Quando comparada a outras sete International Oil Companies (IOCs) — Saudi Aramco, ExxonMobil, Chevron, Total Energies, Shell, BP e Equinor —, nota-se que a Petrobras foi aquela que menos investiu no agregado dos anos 2021 e nove meses de 2022. O total investido pela petroleira brasileira nesse período representou apenas cerca de 43% da média de investimentos realizados pelas outras IOCs. Por outro lado, quando se compara o total de dividendos pagos, a empresa brasileira fica atrás apenas da Saudi Aramco. Os cerca de US$ 54 bilhões pagos em dividendos pela Petrobras no último biênio foram 75% superiores à média de dividendos pagos pelas outras IOCs (US$ 30,6 bilhões) no período. Se retirarmos a Saudi Aramco desse cálculo, o montante distribuído pela estatal brasileira é quatro vezes maior que a média das outras IOCs.

 

Os dados atestam o uso superlativo da alcunha “megadividendos” ao volume de recursos distribuídos pela estatal no último período, tanto por seu caráter excepcional na história da Petrobras, quanto por colocar a petroleira brasileira entre as lideranças mundiais e da indústria nesse quesito.
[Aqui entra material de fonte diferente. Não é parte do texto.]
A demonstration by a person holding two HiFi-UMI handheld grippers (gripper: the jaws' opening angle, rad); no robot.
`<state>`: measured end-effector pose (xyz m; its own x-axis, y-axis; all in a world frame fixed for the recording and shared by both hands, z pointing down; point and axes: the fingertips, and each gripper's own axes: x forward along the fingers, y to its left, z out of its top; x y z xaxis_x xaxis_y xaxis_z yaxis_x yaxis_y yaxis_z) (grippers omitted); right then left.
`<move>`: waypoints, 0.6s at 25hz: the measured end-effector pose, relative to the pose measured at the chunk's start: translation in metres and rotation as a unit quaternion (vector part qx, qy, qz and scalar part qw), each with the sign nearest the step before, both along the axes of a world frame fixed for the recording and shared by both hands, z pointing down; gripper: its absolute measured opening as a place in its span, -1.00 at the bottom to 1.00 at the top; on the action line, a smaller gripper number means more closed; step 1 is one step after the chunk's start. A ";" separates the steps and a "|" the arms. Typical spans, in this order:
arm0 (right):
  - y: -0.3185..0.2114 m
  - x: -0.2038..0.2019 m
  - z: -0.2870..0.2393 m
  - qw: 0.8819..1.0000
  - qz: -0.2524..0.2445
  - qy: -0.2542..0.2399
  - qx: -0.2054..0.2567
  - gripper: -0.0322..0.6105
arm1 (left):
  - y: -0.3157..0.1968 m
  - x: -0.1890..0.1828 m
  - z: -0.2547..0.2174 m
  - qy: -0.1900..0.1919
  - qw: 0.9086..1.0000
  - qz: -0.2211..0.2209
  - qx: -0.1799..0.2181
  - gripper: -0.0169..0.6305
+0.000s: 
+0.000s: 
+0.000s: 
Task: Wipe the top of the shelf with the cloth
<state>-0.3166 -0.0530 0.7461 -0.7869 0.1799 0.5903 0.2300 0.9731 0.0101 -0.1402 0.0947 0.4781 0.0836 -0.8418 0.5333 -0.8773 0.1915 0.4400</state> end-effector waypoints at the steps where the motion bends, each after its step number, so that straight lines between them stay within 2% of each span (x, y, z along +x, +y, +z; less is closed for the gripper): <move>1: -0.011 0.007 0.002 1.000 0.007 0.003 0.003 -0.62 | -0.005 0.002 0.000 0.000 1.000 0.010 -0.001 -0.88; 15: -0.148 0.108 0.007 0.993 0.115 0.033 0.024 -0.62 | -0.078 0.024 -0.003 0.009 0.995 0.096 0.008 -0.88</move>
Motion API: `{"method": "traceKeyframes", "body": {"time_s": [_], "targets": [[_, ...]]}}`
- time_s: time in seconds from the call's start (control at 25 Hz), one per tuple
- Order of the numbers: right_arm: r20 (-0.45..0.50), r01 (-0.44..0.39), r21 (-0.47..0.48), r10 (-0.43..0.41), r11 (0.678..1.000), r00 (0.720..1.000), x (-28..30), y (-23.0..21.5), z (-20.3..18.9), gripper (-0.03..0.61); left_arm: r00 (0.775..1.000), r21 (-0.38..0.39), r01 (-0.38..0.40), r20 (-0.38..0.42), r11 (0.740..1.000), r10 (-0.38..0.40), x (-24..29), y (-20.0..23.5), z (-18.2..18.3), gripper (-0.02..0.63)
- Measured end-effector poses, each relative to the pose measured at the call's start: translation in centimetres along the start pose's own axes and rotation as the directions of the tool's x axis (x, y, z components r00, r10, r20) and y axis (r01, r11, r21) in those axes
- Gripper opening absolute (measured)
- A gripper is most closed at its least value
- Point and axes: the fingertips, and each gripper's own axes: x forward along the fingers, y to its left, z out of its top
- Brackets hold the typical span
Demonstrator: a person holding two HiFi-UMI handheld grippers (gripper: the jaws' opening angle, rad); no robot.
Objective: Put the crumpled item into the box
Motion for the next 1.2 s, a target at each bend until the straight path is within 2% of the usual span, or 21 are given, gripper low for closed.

Ademais, os dados apontam o quanto tal estratégia de negócios orientada a interesses de curto prazo amplia a dependência estrutural da empresa a variáveis externas e coloca em risco o futuro operacional e financeiro da empresa.

 

Portanto, o desafio colocado ao recém eleito Partido dos Trabalhadores e à frente democrática que o apoia será de articular os interesses contraditórios e inerentes a uma empresa de capital misto com os as urgentes necessidades do país, garantindo acesso a combustíveis a preços justos à população mais pobre, segurança de abastecimento e soberania energética nacional, além da retomada dos investimentos e imersão do Brasil e da Petrobras na agenda global por uma transição energética e justa.